À la retraite, tout en dirigeant le Lembaga Indonesia- Amerika (1988-
1993) un institut d'enseignement de l'anglais, il multipliera ses contacts et
interventions dans les milieux artistiques et intellectuels ; il participera aussi
de près, à travers plusieurs associations, au renouveau de la langue et de la
culture du Priangan (voir la notice que lui a consacré la récente
Encyclopédie de la Culture soundanaise).
lien Surianegara avait livré quelques souvenirs et réflexions à Emmanuel
Subangun (et ses collaborateurs de l'Association Alocita) en vue d'une
publication restée inédite : lien Surianegara di tepi sejarah. On y redécouvre
le demi-siècle d'indépendance indonésienne, sous le regard vigilant d'un
défenseur des droits de l'homme et de la liberté individuelle. Il s'insurgeait
contre l'assimilation, courante en Indonésie, de celle-ci à l'individualisme
forcené, censé être une perversion de l'Occident. La lecture de Camus,
Malraux, Sartre (qu'il était fier d'avoir pu interviewer dans les années 50), la
grande admiration qu'il éprouvait pour E. Du Perron découvert plus
récemment, le confortaient dans sa défense de l'individu face à l'État totalitaire,
face au régime militariste (et il avait même parfois pris des risques à se dire
marxiste...). Le sectarisme religieux ne lui faisait pas moins horreur, lui qui
était resté musulman tout en reconnaissant l'apport des valeurs, en particulier
la tolérance, que lui avait inculquées l'école chrétienne fréquentée dans son
enfance. La «stratégie culturelle» qu'il appelait de ses vœux ne pouvait se
concevoir sans la liberté, source de créativité.
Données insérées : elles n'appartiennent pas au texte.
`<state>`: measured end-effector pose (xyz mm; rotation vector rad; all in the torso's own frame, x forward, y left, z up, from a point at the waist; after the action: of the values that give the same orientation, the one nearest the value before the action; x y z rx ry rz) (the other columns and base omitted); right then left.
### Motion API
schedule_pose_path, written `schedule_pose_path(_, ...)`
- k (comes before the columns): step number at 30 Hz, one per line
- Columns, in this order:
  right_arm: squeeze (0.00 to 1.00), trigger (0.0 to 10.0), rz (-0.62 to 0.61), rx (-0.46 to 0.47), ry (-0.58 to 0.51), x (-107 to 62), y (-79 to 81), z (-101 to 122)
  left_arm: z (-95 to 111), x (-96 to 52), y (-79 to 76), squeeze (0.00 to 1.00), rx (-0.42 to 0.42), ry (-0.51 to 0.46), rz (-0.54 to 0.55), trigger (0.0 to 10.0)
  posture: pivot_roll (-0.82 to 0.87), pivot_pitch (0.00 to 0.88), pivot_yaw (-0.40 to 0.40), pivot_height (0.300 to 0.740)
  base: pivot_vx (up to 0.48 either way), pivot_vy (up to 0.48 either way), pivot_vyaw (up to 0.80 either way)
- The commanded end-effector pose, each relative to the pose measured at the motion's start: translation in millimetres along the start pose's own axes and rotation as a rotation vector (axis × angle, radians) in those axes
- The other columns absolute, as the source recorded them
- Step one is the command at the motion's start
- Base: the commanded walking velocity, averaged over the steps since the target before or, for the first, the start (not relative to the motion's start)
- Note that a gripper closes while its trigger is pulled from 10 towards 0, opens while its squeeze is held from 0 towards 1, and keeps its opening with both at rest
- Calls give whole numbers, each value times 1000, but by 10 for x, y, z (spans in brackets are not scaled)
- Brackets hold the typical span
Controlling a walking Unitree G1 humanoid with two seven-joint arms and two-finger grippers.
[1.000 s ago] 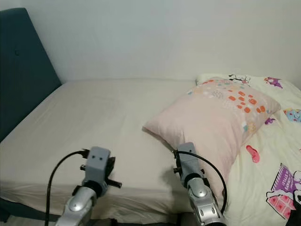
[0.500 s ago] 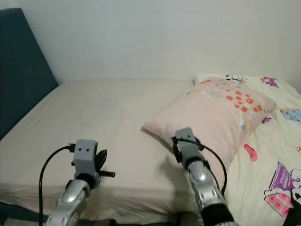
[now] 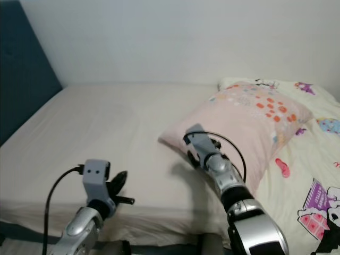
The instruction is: Clean up the room
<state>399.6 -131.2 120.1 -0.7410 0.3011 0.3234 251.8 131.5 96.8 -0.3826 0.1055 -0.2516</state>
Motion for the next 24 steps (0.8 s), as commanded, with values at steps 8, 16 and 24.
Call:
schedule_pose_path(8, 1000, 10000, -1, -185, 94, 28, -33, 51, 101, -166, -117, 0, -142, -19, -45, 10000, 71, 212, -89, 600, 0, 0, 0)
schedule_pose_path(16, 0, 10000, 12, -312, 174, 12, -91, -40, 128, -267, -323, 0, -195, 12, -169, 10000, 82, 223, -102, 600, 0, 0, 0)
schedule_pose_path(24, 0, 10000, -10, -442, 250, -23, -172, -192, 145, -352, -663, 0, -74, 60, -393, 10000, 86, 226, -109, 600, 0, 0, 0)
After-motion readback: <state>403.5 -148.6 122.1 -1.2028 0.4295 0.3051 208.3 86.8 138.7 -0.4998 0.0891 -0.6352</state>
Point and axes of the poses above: a point about 5 cm out from each wrist's last joint towards the gripper, its own x axis pointing out of the wrist towards the gripper, its own z axis along the axis of the wrist's last joint, y = z × x, the point moved 1 cm from there along x, pointing out of the wrist towards the gripper, and after that the axes turned 11 degrees about -x, right-handed, at the moved point
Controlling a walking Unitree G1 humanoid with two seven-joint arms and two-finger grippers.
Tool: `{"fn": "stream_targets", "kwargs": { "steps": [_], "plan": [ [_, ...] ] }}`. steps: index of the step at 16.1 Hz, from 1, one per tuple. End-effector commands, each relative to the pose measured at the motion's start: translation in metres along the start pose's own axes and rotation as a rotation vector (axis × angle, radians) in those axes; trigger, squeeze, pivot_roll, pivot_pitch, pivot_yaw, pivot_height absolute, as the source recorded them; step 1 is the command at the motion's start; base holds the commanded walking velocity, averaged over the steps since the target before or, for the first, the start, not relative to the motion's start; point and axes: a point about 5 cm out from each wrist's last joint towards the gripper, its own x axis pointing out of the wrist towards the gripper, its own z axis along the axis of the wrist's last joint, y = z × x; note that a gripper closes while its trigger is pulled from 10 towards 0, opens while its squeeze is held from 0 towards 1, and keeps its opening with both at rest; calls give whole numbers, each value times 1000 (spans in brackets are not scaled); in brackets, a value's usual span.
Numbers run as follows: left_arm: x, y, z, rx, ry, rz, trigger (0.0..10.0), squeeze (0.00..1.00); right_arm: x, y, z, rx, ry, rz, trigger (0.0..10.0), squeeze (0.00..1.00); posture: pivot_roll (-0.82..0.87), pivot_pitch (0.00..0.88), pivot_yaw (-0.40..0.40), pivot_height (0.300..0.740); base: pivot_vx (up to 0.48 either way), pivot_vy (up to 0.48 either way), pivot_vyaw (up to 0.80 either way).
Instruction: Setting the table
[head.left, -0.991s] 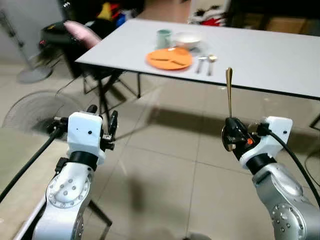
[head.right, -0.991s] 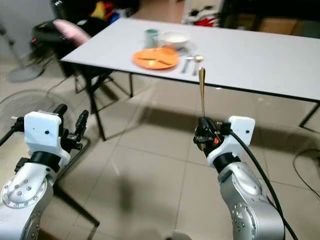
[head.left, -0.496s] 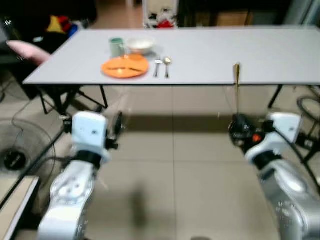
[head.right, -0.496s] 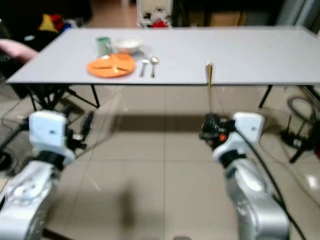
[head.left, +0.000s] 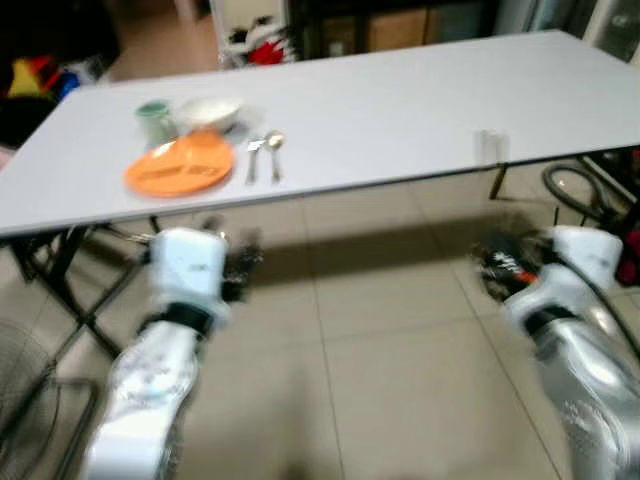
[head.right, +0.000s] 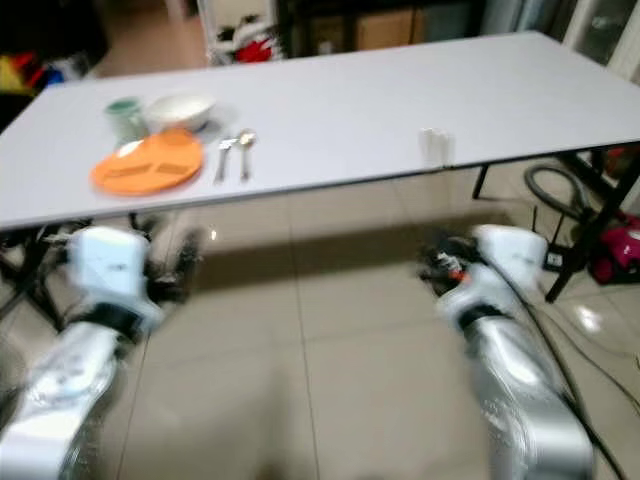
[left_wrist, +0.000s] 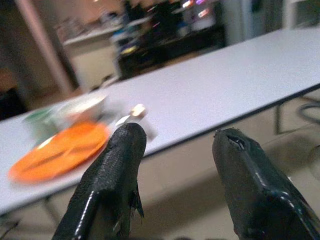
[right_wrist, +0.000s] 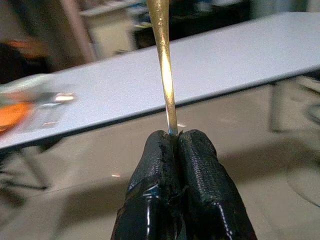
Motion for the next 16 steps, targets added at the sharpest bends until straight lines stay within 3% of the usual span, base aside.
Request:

L'image du «passeur» entre les cultures, pour utiliser une expression en
vogue, sied parfaitement à Pak lien. «Le vent de la mer a poussé ma barque,
jusqu'à la limite de l'horizon et je me suis arrêté au lac de la culture... il
mène à d'autres lacs, celui de l'économie, de la politique, etc. [...] mais je
m'y suis arrêté, car le lac de la culture ne sera jamais sec ; il est très paisible
et il a tout pour satisfaire» (propos recueillis par Subangun).
lien Surianegara était un passeur, il avait pour barque l'humanisme.